CRITICAL ISSUE: The gr.HTML component does not execute JavaScript in <script> tags in the standard way.

current implementation (viewer.py:262-324)

def create_niivue_html(...) -> str:
    return f"""
    <div style="width:100%; height:{height}px; ...">
        <canvas id="niivue-canvas" style="width:100%; height:100%;"></canvas>
    </div>
    <script type="module">
        const niivueModule = await import('https://unpkg.com/@niivue/niivue@0.65.0/dist/index.js');
        // ... NiiVue initialization
    </script>
    """

the problem

From the Gradio documentation and HF Forums:

"The gr.HTML component doesn't support loading scripts via traditional <script> tags. This prevents JavaScript functions from being accessible to inline event handlers."

recommended fix

Use gr.Blocks(js=...) or demo.load(_js=...) to inject JavaScript:

NIIVUE_INIT_JS = """
async () => {
    // Wait for NiiVue module to load
    const niivueModule = await import('https://unpkg.com/@niivue/niivue@0.65.0/dist/index.js');
    globalThis.Niivue = niivueModule.Niivue;
}
"""

def create_app() -> gr.Blocks:
    with gr.Blocks(js=NIIVUE_INIT_JS) as demo:
        # ... components

    return demo

Then in the HTML component, reference the global:

def create_niivue_html(volume_url: str, ...) -> str:
    return f"""
    <div id="niivue-container-{uuid}" style="...">
        <canvas id="niivue-canvas-{uuid}"></canvas>
    </div>
    <script>
        (async function() {{
            if (typeof globalThis.Niivue === 'undefined') {{
                console.error('NiiVue not loaded');
                return;
            }}
            const nv = new globalThis.Niivue({{...}});
            await nv.attachTo('niivue-canvas-{uuid}');
            // ...
        }})();
    </script>
    """

Note: Even this may not work reliably. Testing on HF Spaces is required.

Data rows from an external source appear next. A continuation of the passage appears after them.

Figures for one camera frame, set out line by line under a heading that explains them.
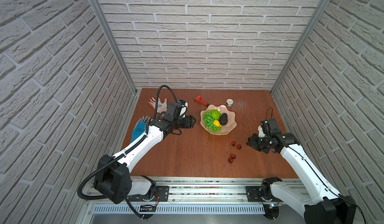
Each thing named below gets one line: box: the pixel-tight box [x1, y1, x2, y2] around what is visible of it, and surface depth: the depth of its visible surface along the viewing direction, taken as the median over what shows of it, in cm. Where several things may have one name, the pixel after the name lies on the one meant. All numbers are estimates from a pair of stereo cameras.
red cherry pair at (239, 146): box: [231, 141, 242, 150], surface depth 92 cm
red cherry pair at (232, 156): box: [227, 153, 237, 164], surface depth 87 cm
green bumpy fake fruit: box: [211, 109, 222, 120], surface depth 99 cm
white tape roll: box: [226, 98, 234, 107], surface depth 112 cm
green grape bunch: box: [203, 110, 222, 132], surface depth 96 cm
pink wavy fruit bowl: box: [200, 104, 237, 136], surface depth 99 cm
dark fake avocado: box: [219, 112, 228, 126], surface depth 100 cm
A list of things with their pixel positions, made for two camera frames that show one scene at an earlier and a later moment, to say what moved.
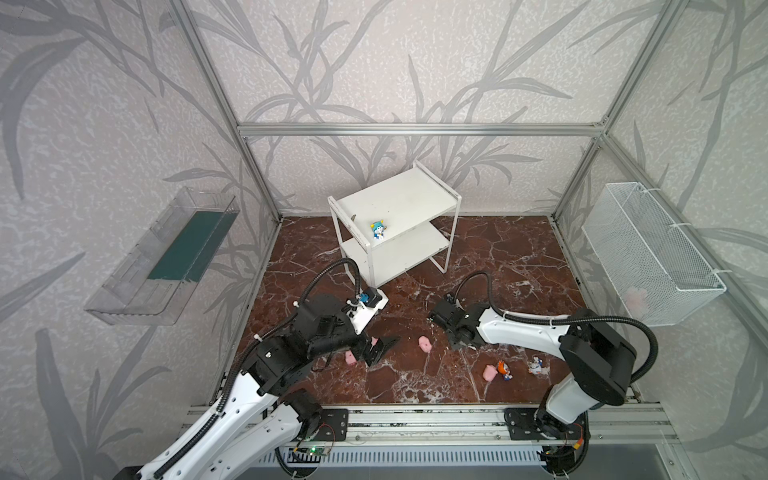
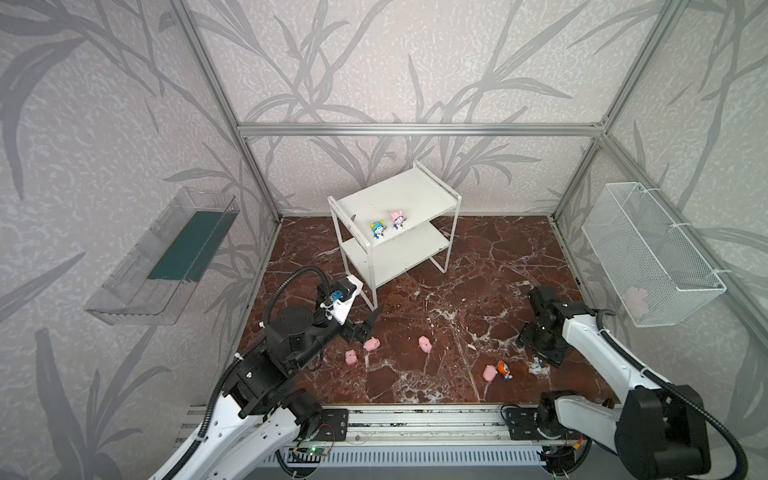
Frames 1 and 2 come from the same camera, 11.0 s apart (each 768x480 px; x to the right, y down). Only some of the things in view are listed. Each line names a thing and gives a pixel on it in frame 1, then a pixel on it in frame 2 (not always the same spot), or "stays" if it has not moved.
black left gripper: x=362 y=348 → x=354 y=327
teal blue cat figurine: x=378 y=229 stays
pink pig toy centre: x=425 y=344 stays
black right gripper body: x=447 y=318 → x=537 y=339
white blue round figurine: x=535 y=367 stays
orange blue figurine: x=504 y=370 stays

alternative: gradio custom components (gradio cc)

For production deployments, Gradio 6 supports first-class Custom Components via the gradio cc CLI. This is the recommended "production" solution (vs. the js= hack for MVP).

# Create a NiiVue custom component
gradio cc create NiiVueViewer --template HTML

# Development server with hot reload
gradio cc dev

# Build for distribution
gradio cc build

# Publish to PyPI and HF Spaces
gradio cc publish

Pros:

  • First-class support, proper state management
  • No hacky string interpolation
  • Reusable across projects

Cons:

  • Requires Node.js build step
  • Higher complexity than js= parameter
  • Overkill for MVP

Source: Custom Components In Five Minutes

alternative: gradio-iframe component

The gradio-iframe package (v0.0.10) provides an iframe component that may execute JavaScript more reliably:

from gradio_iframe import iFrame

viewer = iFrame(
    value="<html>...NiiVue code...</html>",
    label="NiiVue Viewer"
)

Warning: This is experimental and "not fully tested" per the maintainer. Use with caution.

css restrictions

Custom CSS should use elem_id and elem_classes rather than query selectors:

"The use of query selectors in custom JS and CSS is not guaranteed to work across Gradio versions as the Gradio HTML DOM may change."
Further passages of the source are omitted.